Solution: After adding and multiplying rows this is the matrix i Got so far,

1 0 -1 1 -13
0 1 -1 0 7
0 0 1 1 3

I do not know where to go from here
the final answer in the back of the book is (2-6a, 4+a, 3-a, a)

2) consider a linear system whose augmented matrix is of the form

1 2 1 0
2 5 3 0
-1 1 β 0

(a) Is it possible for the system to be inconsistent?

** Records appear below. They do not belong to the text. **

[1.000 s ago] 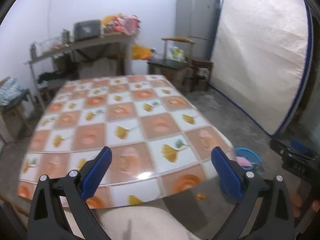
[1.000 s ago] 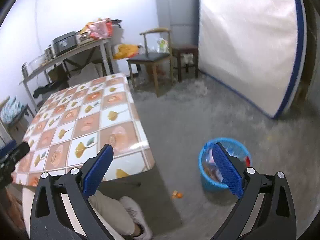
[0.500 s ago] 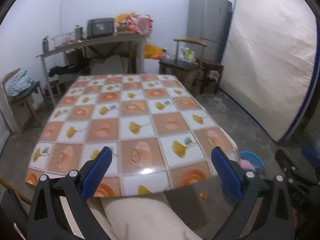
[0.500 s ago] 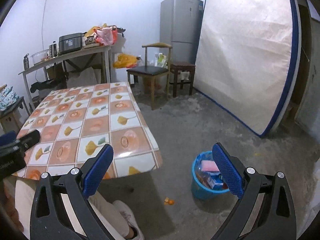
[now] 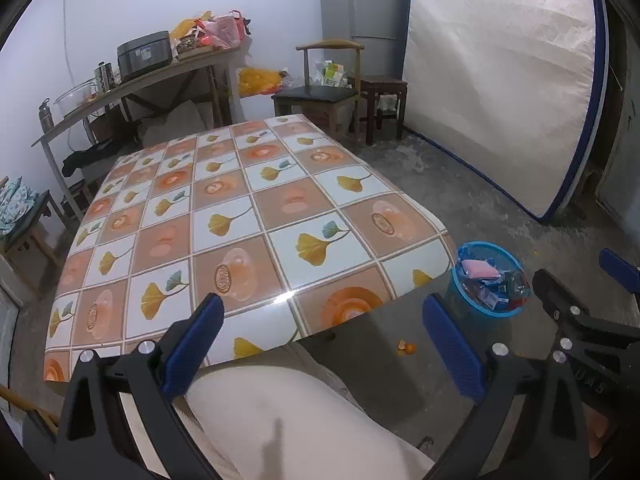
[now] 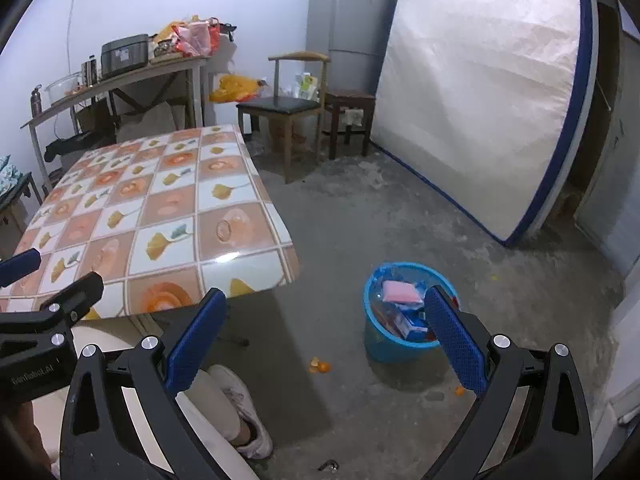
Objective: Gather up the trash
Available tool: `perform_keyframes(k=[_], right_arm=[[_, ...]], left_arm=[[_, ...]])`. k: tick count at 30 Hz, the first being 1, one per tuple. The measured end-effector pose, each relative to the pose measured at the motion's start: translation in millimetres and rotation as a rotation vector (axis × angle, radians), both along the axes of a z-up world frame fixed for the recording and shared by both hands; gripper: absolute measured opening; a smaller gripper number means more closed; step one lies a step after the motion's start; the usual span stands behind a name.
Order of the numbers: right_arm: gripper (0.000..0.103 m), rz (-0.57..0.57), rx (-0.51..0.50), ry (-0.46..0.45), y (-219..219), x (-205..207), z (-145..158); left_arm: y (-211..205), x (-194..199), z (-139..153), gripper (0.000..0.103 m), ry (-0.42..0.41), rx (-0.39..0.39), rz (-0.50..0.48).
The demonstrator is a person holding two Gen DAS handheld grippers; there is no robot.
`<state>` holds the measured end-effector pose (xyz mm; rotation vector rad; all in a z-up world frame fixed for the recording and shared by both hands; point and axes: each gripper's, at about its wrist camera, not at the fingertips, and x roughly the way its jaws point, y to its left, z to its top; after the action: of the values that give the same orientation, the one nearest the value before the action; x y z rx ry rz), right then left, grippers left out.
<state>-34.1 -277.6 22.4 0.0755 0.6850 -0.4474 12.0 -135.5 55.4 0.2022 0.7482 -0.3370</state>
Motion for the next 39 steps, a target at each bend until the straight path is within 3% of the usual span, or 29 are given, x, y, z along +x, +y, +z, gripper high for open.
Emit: perform_keyframes(k=[39], right_arm=[[0.095,-0.077,0.016,0.051,-26.3,-13.3,-11.0]], left_arm=[[-13.5,2.9,-11.9,0.097,0.04,0.071,-0.034]])
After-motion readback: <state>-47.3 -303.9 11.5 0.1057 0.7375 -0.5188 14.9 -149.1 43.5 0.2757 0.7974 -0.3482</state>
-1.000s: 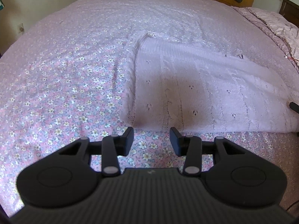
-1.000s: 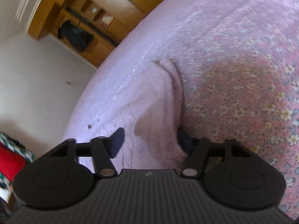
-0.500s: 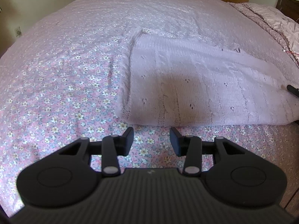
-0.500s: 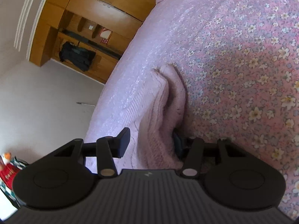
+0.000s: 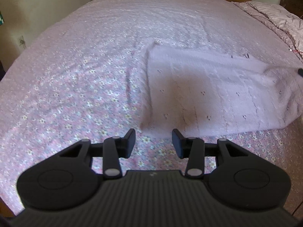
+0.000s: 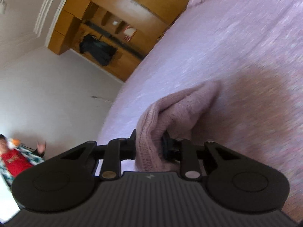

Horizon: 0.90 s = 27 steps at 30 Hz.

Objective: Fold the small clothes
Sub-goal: 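Grasp the cardigan's folded end with the right gripper and lift it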

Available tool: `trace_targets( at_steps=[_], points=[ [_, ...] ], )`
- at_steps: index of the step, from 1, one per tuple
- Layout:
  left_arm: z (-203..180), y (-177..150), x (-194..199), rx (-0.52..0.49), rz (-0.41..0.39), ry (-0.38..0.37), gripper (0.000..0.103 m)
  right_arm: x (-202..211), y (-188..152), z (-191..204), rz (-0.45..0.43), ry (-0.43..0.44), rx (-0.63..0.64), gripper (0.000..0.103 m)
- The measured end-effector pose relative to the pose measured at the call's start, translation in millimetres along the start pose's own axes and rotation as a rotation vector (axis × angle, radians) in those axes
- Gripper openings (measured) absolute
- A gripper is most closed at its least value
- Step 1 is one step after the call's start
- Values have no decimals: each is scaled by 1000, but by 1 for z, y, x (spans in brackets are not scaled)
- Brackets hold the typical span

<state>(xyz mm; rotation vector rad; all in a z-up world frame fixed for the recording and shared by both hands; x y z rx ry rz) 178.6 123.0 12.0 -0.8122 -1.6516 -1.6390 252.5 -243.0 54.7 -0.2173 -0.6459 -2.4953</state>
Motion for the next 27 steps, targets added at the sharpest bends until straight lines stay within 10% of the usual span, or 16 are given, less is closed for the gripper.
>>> trace_targets(
  at_steps=[13,27],
  points=[
    [33,8,13,16,-46,12,44,-38,-54,128,99,158,119,26],
    [92,20,12,50,-78,45,44,-139,-191,182,377,72,334,26]
  ],
)
Point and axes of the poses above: each gripper's, at about its wrist camera, not at the fingertips, and x roughly against the way its jaws point, z to its left, y to its top, the point moved 8 cm from there along -x, roughly the way its jaws point, and after that the axes turned 1 degree about z, right-handed, at the moved point
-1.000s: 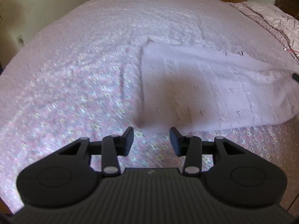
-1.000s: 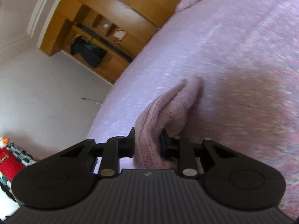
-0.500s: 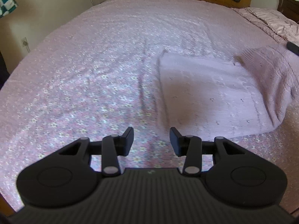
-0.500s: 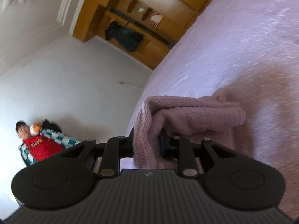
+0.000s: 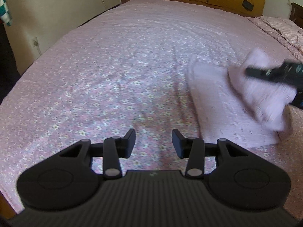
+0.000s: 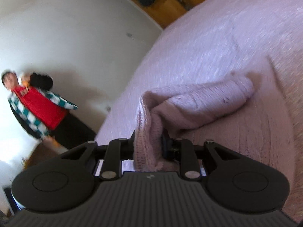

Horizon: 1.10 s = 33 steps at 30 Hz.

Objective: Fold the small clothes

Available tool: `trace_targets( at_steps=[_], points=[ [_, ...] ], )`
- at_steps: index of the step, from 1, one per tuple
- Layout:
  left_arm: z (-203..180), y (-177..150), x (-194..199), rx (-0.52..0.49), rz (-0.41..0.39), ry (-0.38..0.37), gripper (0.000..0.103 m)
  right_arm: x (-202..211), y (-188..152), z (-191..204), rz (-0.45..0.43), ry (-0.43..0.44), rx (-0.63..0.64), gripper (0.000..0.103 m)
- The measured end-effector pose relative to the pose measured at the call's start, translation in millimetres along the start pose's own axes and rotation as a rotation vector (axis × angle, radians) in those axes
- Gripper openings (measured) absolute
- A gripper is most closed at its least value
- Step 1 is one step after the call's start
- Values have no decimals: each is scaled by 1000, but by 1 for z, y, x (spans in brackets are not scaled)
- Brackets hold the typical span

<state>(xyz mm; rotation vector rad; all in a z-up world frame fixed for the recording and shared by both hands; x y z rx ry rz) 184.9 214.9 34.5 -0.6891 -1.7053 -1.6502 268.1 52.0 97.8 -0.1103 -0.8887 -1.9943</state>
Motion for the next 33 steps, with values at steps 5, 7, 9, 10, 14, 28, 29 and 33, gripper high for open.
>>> trace_targets(
  at_steps=[5,7,9,10,14,28,29,33],
  points=[
    [8,3,-4,21,-21,-28,44,-33,-38,8,72,-116,136,28],
    [7,8,-4,26,-38,-48,44,-31,-47,7,42,-124,186,41],
    [3,13,-4,31,-50,-74,44,-22,-54,13,32,-94,195,60],
    [-1,16,-3,32,-56,-91,44,-18,-57,13,33,-72,182,63],
    [-21,30,-1,7,-88,-147,68,13,-66,8,33,-31,110,68],
    [-133,51,-28,-289,-126,-197,69,118,-40,-77,-228,-226,-26,72],
    [-139,53,-32,-303,-132,-195,69,119,-39,-84,-237,-238,-41,72],
    [-161,58,-54,-337,-128,-197,69,124,-38,-104,-252,-280,-86,73]
  ],
)
Point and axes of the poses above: each gripper's, at about its wrist camera, not at the fingertips, and x roughly against the way its jaws point, z to its left, y to its top, the point moved 8 cm from there along -x, roughly the way its jaws point, and after that the axes turned 1 degree about z, right-handed, at the moved point
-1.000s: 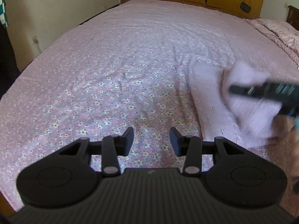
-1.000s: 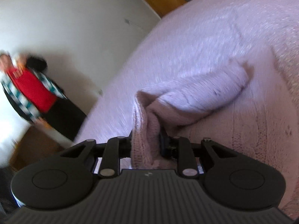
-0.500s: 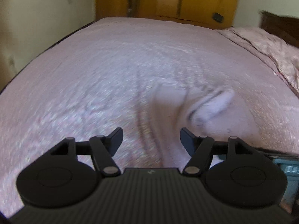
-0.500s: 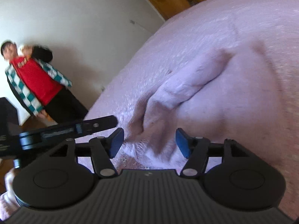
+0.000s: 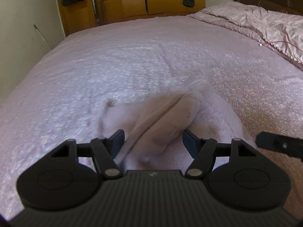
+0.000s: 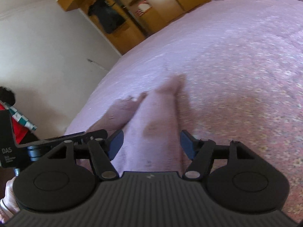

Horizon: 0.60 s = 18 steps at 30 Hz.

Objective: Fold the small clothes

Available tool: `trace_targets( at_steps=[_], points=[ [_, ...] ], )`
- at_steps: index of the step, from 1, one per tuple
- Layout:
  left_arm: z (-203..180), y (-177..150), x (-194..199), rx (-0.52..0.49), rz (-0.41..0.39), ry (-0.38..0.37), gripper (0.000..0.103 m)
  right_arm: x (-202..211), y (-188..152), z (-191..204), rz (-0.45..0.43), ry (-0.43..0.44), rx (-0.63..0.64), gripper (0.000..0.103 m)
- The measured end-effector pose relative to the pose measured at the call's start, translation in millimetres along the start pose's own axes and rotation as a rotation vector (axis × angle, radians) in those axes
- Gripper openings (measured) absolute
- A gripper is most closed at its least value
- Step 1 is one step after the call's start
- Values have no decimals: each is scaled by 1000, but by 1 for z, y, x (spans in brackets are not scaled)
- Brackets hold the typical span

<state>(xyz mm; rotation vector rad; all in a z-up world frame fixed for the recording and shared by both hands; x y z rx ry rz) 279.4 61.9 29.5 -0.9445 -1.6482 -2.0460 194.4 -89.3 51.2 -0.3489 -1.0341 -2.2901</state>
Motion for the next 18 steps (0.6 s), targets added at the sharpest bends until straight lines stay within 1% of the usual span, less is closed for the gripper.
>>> trace_targets(
  at_steps=[2,3,4,5,6,7,9,10,11,14,15,16,18],
  points=[
    [-4,3,-14,-10,-4,-1,68,-1,1,-7,3,-10,-22,74],
    [-6,5,-20,-17,-19,6,63,-7,1,-8,7,-15,-32,74],
    [-7,6,-24,-21,-37,7,31,-10,1,-10,13,-19,-39,74],
    [-6,7,-27,-19,-35,5,17,-13,0,-9,21,-24,-42,74],
    [-1,9,-27,8,-34,32,17,-18,0,-9,37,-31,-45,74],
    [6,12,-23,40,-52,60,17,-20,-2,-7,54,-35,-47,74],
    [30,19,-10,117,-101,119,16,-28,-8,0,87,-1,-37,75],
    [46,20,-8,166,-105,134,16,-29,-11,6,105,20,-22,75],
    [58,19,-10,203,-92,133,16,-31,-16,13,123,35,-1,75],
    [92,1,-28,279,-18,164,17,-33,-28,30,110,23,116,76],
    [96,-5,-35,286,6,157,17,-33,-31,35,108,30,150,77],
    [98,-11,-40,287,22,142,19,-33,-33,39,108,30,173,77],
    [100,-17,-41,300,13,134,25,-34,-35,43,112,19,210,79]
  ],
)
Point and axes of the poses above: each gripper's, at about its wrist camera, not at the fingertips, and x roughly against the way its jaws point, z to its left, y to its top, the point moved 8 cm from there along -x, roughly the way its jaws point, and after that the axes turned 1 degree about z, right-handed, at the moved point
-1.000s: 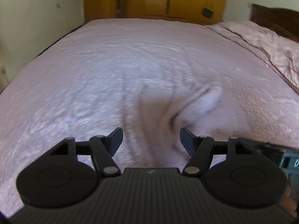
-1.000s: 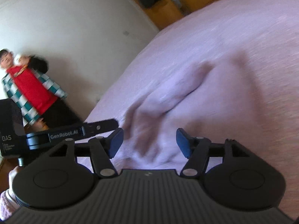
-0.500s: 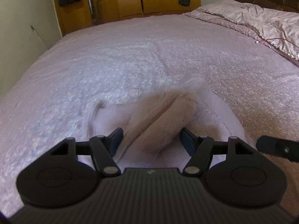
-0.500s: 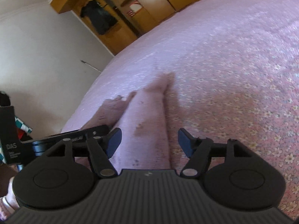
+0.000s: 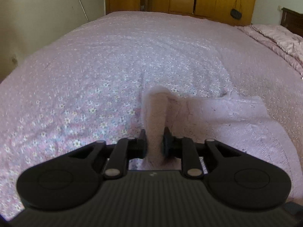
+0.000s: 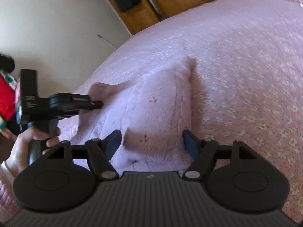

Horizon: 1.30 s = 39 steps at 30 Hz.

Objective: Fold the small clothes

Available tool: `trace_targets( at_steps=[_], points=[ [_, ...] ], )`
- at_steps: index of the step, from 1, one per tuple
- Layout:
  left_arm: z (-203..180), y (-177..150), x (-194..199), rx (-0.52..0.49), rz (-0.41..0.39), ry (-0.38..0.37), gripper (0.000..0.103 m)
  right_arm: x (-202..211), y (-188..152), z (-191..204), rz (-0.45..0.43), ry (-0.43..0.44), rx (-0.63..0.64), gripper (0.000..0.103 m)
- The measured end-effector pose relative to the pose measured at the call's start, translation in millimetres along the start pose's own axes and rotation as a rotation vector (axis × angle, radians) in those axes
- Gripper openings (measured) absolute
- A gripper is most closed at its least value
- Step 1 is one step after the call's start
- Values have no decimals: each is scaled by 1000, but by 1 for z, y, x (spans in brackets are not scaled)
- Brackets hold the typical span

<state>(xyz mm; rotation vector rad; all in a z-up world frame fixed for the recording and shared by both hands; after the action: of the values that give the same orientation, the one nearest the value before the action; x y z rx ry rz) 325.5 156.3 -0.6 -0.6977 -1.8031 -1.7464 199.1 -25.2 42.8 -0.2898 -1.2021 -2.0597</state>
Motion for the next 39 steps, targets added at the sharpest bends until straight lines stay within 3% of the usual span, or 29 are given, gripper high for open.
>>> trace_targets(
  at_steps=[4,7,10,12,14,16,19,21,22,23,24,27,32,39],
  points=[
    [8,-2,7,6,15,35,57,-2,2,-9,14,10,-31,80],
    [16,-3,16,39,38,3,60,0,8,-19,17,30,-102,81],
    [22,-15,29,98,80,-67,70,-6,14,-32,21,41,-155,82],
    [18,-29,38,143,129,-142,72,-10,15,-37,34,58,-181,86],
    [10,-49,41,200,205,-269,73,-21,12,-39,79,94,-205,88],
    [6,-63,37,254,250,-315,77,-32,10,-38,99,128,-216,90],
    [8,-69,31,323,214,-335,84,-45,14,-30,91,151,-191,96],
    [6,-66,29,339,193,-358,82,-52,17,-26,91,165,-193,96],
    [4,-66,28,345,187,-386,68,-55,18,-25,91,178,-207,96],
    [2,-67,26,356,194,-415,55,-57,19,-27,88,184,-229,87],
    [3,-67,25,385,203,-436,51,-60,20,-29,95,184,-252,69],
    [6,-65,28,439,208,-472,43,-56,23,-37,112,197,-335,52],
    [-6,-63,52,459,235,-557,41,-16,39,-26,85,203,-321,50],
    [-58,-95,103,379,314,-580,41,62,26,-30,130,122,-255,50]
  ],
)
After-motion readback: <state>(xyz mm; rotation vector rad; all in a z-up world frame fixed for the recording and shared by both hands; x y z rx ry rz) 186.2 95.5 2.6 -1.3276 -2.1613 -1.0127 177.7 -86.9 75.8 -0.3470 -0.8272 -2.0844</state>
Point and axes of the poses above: each gripper's, at about its wrist camera, not at the fingertips, and x roughly against the way its jaws point, z to its left, y to its top, the point moved 8 cm from there along -x, roughly the way its jaws point, and after that the axes turned 1 degree about z, right-handed, at the moved point
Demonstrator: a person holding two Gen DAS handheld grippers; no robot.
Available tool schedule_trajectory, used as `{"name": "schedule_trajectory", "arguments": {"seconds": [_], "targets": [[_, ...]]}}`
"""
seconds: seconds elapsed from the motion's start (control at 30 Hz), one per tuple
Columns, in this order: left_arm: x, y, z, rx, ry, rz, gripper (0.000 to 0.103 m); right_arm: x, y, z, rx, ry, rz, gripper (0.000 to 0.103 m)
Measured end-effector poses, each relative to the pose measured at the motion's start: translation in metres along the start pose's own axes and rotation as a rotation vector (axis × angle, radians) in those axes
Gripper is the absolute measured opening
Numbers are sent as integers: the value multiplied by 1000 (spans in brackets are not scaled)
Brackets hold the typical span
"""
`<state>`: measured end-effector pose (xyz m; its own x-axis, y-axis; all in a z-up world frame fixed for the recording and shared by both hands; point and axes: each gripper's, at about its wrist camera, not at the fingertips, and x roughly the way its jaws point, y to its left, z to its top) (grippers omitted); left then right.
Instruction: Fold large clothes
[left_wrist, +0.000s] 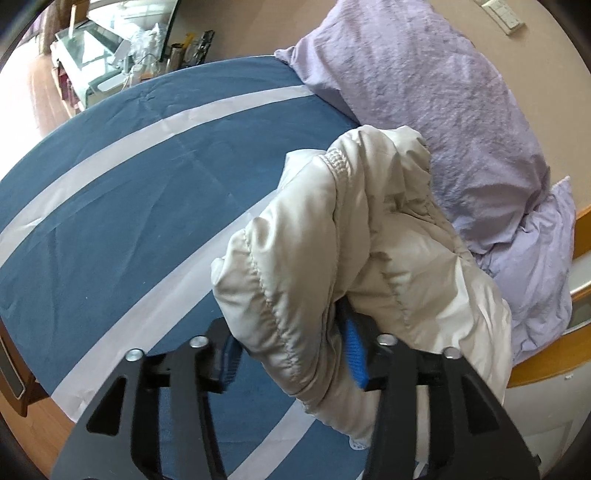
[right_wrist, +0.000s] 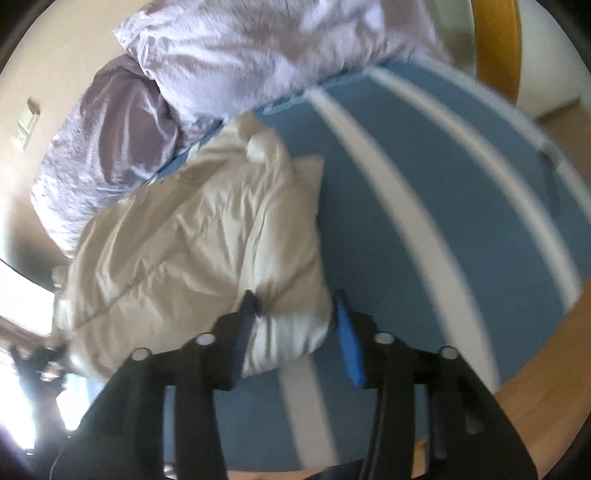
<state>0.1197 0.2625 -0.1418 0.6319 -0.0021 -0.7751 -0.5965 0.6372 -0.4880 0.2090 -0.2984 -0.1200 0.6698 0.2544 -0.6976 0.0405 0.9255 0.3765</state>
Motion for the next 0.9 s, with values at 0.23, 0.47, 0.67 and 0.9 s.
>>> {"name": "schedule_trajectory", "arguments": {"seconds": [0.23, 0.47, 0.67, 0.9], "targets": [[8, 7, 1, -90, 13, 9, 73, -4, 46, 10, -194, -28, -7, 48], [20, 8, -2, -191, 12, -30, 75, 25, 88, -8, -353, 46, 9, 52], [19, -2, -4, -204, -20, -58, 45, 50, 90, -23, -408, 90, -45, 58], [-9, -26, 1, -166, -62, -146, 25, 53, 85, -22, -394, 112, -33, 58]]}}
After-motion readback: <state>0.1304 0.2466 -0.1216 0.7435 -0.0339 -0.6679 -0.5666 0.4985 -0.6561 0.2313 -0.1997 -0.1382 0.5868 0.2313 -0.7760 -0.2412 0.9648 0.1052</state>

Why or Why not?
(b) For what values of β will the system have infinitely many solutions?

for (a) I said the system will be inconsistent if β is not equal to 2.
for (b) I said β will have to equal to 2 in order for the system to have infinitely many solutions

2. Hello, googoogaga!

1) For the following system of equations, use Gaussian elimination
to obtain an equivalent system whose coefficient matrix is in row echelon form.
Indicate whether the system is consistent or not.
If system is consistent and involves variables, transform it to reduced row echelon form
and find all solutions for variables.

. . $\begin{array}{ccc}w + 2x - 3y + z & = & 1 \\
\text{-}w - x + 4y - z & = & 6 \\
\text{-}2w - 4x + 7y - z & = & 1 \end{array}$

Solution: After adding and multiplying rows,

. . this is the matrix i got so far: . $\begin{pmatrix}
1 & 0 & \text{-}1 & 1 & | & \text{-}13 \\
0 & 1 & \text{-}1 & 0 & | & 7 \\
0 & 0 & 1 & 1 & | & 3\end{pmatrix}$
.
there may be an error

I do not know where to go from here . . . .
keep going

The final answer in the back of the book is:
. . . . $(2-6\alpha,\: 4 + \alpha,\:3-\alpha,\:\alpha)$

We have: . $\begin{pmatrix}1 & 2 & \text{-}3 & 1 & | & 1 \\
\text{-}1 & \text{-}1 & 4 & \text{-}1 & | & 6 \\
\text{-}2 & \text{-}4 & 7 & \text{-}1 & | & 1\end{pmatrix}$

$\begin{array}{c} \\ R_2+R_1 \\ R_3+2\!\cdot\!R_1\end{array}\;
\begin{pmatrix}1 & 2 & \text{-}3 & 1 & | & 1 \\
0 & 1 & 1 & 0 & | & 7 \\
0 & 0 & 1 & 1 & | & 3\end{pmatrix}$

$\begin{array}{c}R_1-2\!\cdot\!R_2 \\ R_2-R_3 \\ \\ \end{array}\;
\begin{pmatrix}1 & 0 & \text{-}5 & 1 & | & \text{-}13 \\
0 & 1 & 0 & \text{-}1 & | & 4 \\
0 & 0 & 1 & 1 & | & 3\end{pmatrix}$

$\begin{array}{c}R_1+5\!\cdot\!R_3 \\ \\ \end{array}\;
\begin{pmatrix}1 & 0 & 0 & 6 & | & 2 \\
0 & 1 & 0 & \text{-}1 & | & 4 \\
0 & 0 & 1 & 1 & | & 3 \end{pmatrix}$

We have: . $\begin{array}{ccccccc}w + 6z & = & 2 & \;\Rightarrow\; & w & = & 2 - 6z \\
x - z & = & 4 & \Rightarrow & x & = & 4-z \\
y + z & = & 3 & \Rightarrow & y & = & 3-z \\
& & & & z & = & z \end{array}$

On the right side, replace $z$ with a parameter $\alpha$.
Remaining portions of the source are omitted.